Parenting, from time immemorial, has been considered a noble purpose in life. No major religion is without some form of the exhortation to honour one’s parents. Indeed, in the Abrahamic religions, God is himself a father, while feminists, not content with the subordinate role allocated to women while Yahweh was king, long for a kinder, gentler epoch when mother ruled all, once upon a time, a long time ago.
But as the world population approaches seven billion people, perhaps we should collectively cry, “Enough with the making babies already!” Law of supply and demand dictates that which is plentiful is cheap; sadly, the same could become true of human life, if it hasn’t already.
On one metric in particular, though — carbon footprints — human life is actually expensive. And not only our own, but those of our descendants. Bring one child into the world, one itty bitty cute wittle baby, and you condemn the earth to kilotons of carbon waste from it and its future spawn. Says newscientist.com: “With rising future emissions, each extra child in the US would eventually result in eight times the lifetime carbon footprint of the average US resident today. Even with constant per-capita emissions, it’s nearly six times — or nearly 10,000 tonnes of CO2.”
There you have it. Parents are the world’s greatest polluters.
Clearly what is required is a new technology whereby, instead of infants, human couples adopt android babies built from carbon recovered from the atmosphere. Perhaps you consider this preposterous. Perhaps you suppose that, while a little girl might be able to foster great affection for her Cabbage Patch Kid, a doll would be totally inadequate for adults. If so, then it’s likely you’re not familiar with the reborn doll phenomenon.
Reborns are baby dolls so realistic that they can command high prices and the maternal affections of their purchasers. Those on a budget can buy a kit from ebay or online sources such as reborndollkits.com and provide the labour themselves.
You have to agree, that little tyke looks every bit as ugly as the real thing.
In this Australian report on the reborns . . .
. . . one fan acknowledges that, as realistic as they look, the fakes still lack the ability to respond. That may be part of the reason some people find these things just plain creepy. In the BBC documentary My Fake Baby, a reborn artist estimates that about 10% of the people she runs into react negatively to her product. I suspect that figure is actually higher, since her experience will consist in large part of interactions with people who seek her out because they’re already interested.

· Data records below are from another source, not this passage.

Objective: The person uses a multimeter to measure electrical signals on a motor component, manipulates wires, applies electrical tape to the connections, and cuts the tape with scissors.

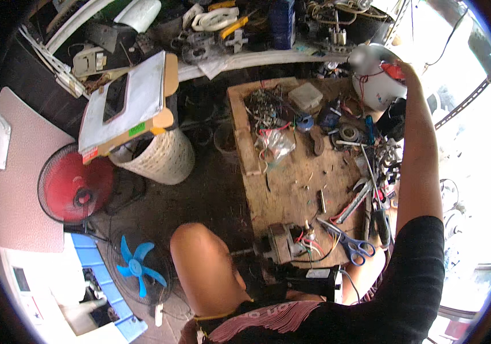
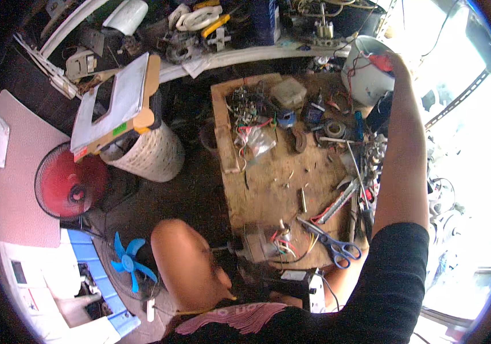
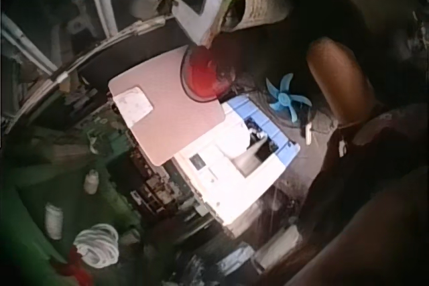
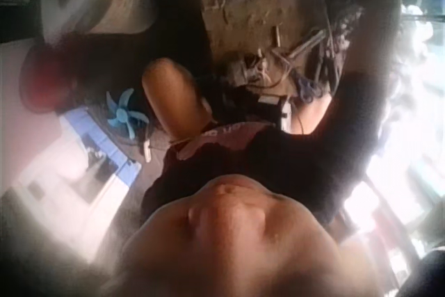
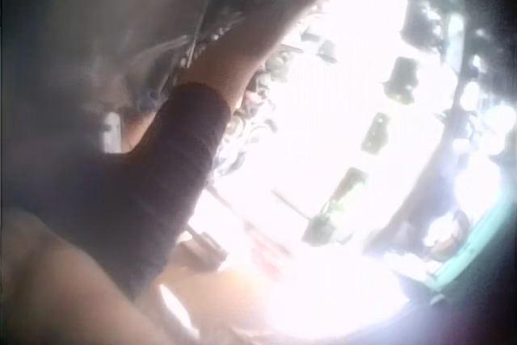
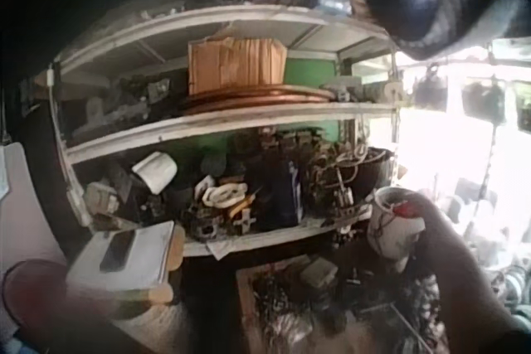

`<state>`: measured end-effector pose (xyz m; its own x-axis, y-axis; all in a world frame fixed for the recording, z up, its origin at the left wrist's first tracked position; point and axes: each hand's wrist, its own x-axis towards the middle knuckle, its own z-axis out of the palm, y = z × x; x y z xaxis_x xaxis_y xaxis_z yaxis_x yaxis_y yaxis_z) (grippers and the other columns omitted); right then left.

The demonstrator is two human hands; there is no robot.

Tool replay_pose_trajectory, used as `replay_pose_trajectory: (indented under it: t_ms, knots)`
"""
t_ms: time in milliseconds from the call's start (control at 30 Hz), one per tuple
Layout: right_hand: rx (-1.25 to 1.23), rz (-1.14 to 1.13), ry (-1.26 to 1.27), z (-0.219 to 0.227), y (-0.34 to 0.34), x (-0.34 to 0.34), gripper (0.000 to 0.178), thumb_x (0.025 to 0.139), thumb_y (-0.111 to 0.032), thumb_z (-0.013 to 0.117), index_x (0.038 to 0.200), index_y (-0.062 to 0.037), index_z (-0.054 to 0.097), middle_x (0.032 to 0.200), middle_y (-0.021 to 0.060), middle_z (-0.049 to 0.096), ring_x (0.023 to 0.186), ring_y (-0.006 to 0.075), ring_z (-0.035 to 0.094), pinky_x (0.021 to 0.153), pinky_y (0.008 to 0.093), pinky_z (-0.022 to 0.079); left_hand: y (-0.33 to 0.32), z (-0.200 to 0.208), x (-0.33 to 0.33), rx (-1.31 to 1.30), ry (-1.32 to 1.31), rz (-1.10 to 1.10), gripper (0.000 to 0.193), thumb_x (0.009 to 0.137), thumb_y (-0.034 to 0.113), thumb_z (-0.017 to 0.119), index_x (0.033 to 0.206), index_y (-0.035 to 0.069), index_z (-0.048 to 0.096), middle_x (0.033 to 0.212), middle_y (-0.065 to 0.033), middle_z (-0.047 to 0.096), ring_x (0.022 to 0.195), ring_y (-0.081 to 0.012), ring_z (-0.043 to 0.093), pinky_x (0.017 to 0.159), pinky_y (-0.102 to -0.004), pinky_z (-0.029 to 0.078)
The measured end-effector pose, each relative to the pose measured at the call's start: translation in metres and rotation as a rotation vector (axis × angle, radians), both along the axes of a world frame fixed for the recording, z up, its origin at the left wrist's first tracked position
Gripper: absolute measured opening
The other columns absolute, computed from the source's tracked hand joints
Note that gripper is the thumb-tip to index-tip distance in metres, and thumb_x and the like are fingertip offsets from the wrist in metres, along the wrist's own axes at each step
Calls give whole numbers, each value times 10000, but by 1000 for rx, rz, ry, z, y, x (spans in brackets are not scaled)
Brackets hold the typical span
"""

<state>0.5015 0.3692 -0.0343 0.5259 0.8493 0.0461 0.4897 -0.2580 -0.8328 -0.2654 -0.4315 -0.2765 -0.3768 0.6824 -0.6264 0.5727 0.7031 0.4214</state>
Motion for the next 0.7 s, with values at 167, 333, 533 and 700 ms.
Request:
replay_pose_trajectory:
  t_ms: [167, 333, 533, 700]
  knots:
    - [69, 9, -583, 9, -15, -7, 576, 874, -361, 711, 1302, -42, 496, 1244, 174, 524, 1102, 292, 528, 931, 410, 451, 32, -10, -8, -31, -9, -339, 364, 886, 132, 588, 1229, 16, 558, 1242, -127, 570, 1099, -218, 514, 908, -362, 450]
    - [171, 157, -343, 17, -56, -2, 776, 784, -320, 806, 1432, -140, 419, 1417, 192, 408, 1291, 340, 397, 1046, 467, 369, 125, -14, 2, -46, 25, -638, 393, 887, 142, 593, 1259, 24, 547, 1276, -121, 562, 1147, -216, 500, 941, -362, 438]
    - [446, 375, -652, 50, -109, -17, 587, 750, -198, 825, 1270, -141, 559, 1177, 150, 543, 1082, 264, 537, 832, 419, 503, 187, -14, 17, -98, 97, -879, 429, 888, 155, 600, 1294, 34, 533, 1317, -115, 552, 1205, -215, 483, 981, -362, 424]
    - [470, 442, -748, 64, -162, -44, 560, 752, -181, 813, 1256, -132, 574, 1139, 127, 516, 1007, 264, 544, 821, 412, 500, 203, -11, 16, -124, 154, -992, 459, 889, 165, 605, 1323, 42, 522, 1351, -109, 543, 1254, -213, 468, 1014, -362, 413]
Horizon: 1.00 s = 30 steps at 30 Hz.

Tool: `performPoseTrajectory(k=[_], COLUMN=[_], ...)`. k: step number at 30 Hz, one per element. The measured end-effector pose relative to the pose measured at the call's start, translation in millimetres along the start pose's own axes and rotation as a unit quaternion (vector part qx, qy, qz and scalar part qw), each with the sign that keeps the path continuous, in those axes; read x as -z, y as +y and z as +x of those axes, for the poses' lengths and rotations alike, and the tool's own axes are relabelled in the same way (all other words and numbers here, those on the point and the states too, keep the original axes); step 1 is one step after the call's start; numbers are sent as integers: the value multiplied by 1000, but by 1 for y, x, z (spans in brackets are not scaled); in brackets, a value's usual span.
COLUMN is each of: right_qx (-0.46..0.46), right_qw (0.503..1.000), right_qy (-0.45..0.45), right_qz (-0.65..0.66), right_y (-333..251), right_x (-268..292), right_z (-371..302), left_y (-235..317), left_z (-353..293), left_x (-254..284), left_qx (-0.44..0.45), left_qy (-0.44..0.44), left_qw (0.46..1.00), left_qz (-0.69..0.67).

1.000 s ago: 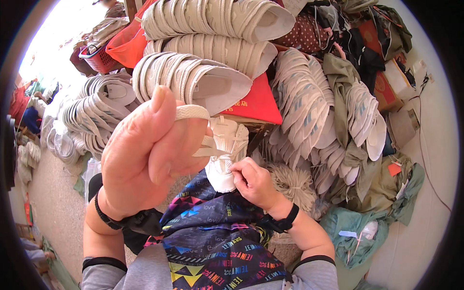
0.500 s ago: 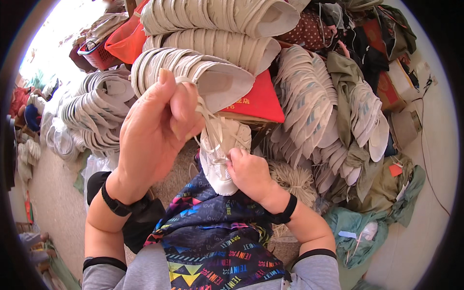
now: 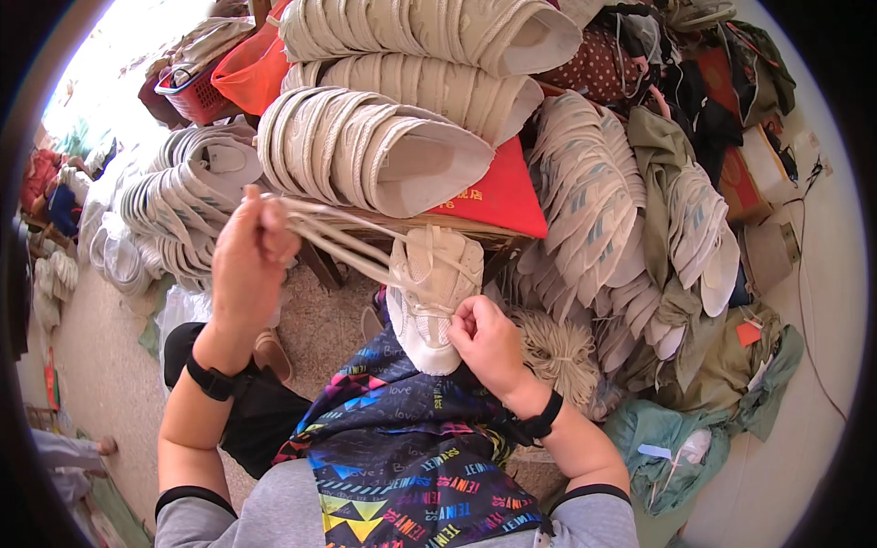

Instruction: The recorder is lacing shoe components (uppers) in a manufacturing setting.

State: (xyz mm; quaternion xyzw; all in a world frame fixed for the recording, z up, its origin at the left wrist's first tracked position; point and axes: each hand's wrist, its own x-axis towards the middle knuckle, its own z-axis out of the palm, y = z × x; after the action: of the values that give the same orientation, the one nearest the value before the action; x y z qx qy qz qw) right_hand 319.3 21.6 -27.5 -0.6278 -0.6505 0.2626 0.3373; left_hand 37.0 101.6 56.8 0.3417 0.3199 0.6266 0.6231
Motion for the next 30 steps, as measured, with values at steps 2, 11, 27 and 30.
performPoseTrajectory(k=[2, 11, 27, 30], right_qx=[76, 363, -72, -176], right_qw=[997, 912, 861, 796], right_qy=[1, -79, -75, 6], right_qz=[-20, -175, 499, 579], right_y=[-11, -32, -35, 17], right_x=[1, 6, 99, 168], right_z=[-7, -7, 112, 123], left_y=[3, 20, 42, 43], left_z=[5, -5, 20, 41], left_x=[29, 124, 150, 248], left_qx=[30, 203, 179, 158], left_qy=[41, 122, -49, 120], left_qw=[997, 915, 909, 907], left_qz=[-58, -327, -373, -371])
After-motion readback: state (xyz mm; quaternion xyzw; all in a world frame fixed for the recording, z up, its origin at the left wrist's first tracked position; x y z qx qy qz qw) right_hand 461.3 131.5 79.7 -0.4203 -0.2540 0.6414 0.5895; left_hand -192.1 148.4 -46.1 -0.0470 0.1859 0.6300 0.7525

By the way, My Fake Baby is fascinating if you can find it. I found the beginning 10 minutes at glumbert.com:
But please, for the good of the planet, if you’re at all tempted to create a real infant of your own, just pop over to ebay and pick up a reborn. You can always upgrade it later when the fancy carbon composite android models come out. Perhaps if we make sexbots realistic enough, they can give birth to them. Eventually humanity itself could be replaced with something environmentally much more friendly. Hooray?